Mondovino Vs Sideways

Aos 16 anos, mais coisa menos coisa, defini para mim mesmo que, quando fosse suficientemente abastado e não precisasse de trabalhar, e chegado à crise de meia idade, rumava a Bragança e tirava o meu curso de enologia. A Universidade de Trás-os-Montes é a única com a referida licenciatura aqui no rectângulo e até ser rico e quarentão não tenho grande forma de me conceder tempo e espírito para me entregar à religião pagã. Tudo isto decorre de ter compreendido que há muito mais numa garrafa de vinho que fantasmas das sopas de cavalo cansado ou estatísticas do número de vítimas na estrada a flutuar. Para quem não aprecia vinho, não vale muito a pena tentar compreender. Palavras como terroir ou casta não passam, nesse caso, de sinónimos de Marte engarrafado. É como aquela desculpa feminina para o futebol como “22 homens atrás de uma bola”.
Para o comum dos portugueses (e lá estou eu outra vez a pressupor, mas contradigam-me se não estiverem de acordo), vinho, em sentido global, corresponde a duas realidades: umas quintas lá no Douro com uma paisagem catita e umas garrafas caras no hipermercado, e o tio Joaquim lá da terra que faz uma água-pé de matar castanhas à nascença. Possivelmente, ainda sabem que Bordéus tem “umas boas pingas”, mas a coisa morre por aí. Não sabem que os Estados Unidos da América são, actualmente, o maior player num mercado que se joga a nível mundial. Não sabem que o que nós damos como adquirido em qualquer casa, por menos de meia dúzia de euros, é vendido em Nova Iorque a 100 e 150 euros a garrafa em qualquer restaurante de toalha posta e velas na mesa. Não sabem que há uma indústria turística a promover uma multidão de terceira idade que percorre a costa da Califórnia para provar Pinot e Merlot a torto e a direito. Caramba, não sabem que há vinhas no vale de Napa, ou na África do Sul ou na Nova Zelândia, ou na Índia. Ora eis que surgem dois filmes para falar disto tudo: “Mondovino” e “Sideways”.
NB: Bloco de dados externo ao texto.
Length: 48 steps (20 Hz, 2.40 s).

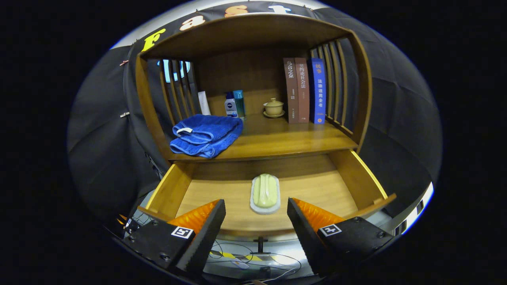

”Mondovino”, diz o autor, é sobre cães. Realmente eles estão lá, mas a realidade é que se veem mais uvas e velhos que canídeos. Filmado em digital, estilo Dogma 95 bem disposto, o documentário aposta em duas ideias. Primeiro, a de que existe a tentativa de manipular um mercado à escala global, não só através de marketing, mas sobretudo da manipulação química dos vinhos. Segundo, a de que existem dois lados da barricada, e que os americanos estão do lado do costume. Ora, quanto à primeira parte, parece que os nossos amigos do outro lado do atlântico estão apostados em fazer aquilo que uma das entrevistadas descreve como “vinhos-puta”: dão prazer imediato mas deixam-nos no segundo seguinte. Para os apreciadores, estamos a falar de baixo nível de acidez, muita baunilha, muito carvalho e pouca personalidade. Quanto à segunda parte, basta olhar para a cara dos Mondavi para perceber que aquela mania de controlar o mundo é genética e não olha a meios. Ou seja, não interessa o terroir, mas vender uns quantos milhões de garrafas de Opus One ao preço do ouro, e toda a gente acha o máximo. O documentário vale, como João Canijo dizia no fim da sessão a que assisti, pelas pessoas que lá estão. E como é feliz nas pessoas, nos olhares, no focinho dos cães, ça marche!
”Sideways” chegou a nomeado para óscar, mas ficou-se por aí. A receita é simples: pegue-se num frustrado de meia idade com sensibilidade acima da média, junte-se um actor idiota à beira do casamento, despache-se os dois para a terra das vinhas. Depois de marinar, deixe alourar uns dias de sexo desesperado do actor, junte uns copos de Pinot Noir em cenários turísticos e regue bem com imagens de vinhas. No fim, sirva-se com banda sonora minimalista e final de festa triste. O resultado não vai além do mediano. E porquê? Porque não se pode pegar na imagem romântica das vinhas e pensar que sai um filme do caraças. E, explicação derradeira, porque as vinhas da Califórnia não emanam nada de romântico. Para um europeu (e falo por mim) tudo parece forçado. Tudo denuncia a falta de História, a importação das castas, as salas de prova para turista. Todo “Sideways” perde aos pontos para meia dúzia de minutos em “The French Kiss”, comédia romãntica com Meg Ryan e Kevin Kline, por exemplo. Kline vestia a pele de um francês carteirista que consegue roubar um pé de vinha. Na sua terra, numa encosta por plantar e com a vinha na mão, Kline tem mais terroir na unha do dedo mindinho que todos os planos de copo na mão em “Sideways”. O “terroir” é como o fado: não é quem quer, mas quem pode.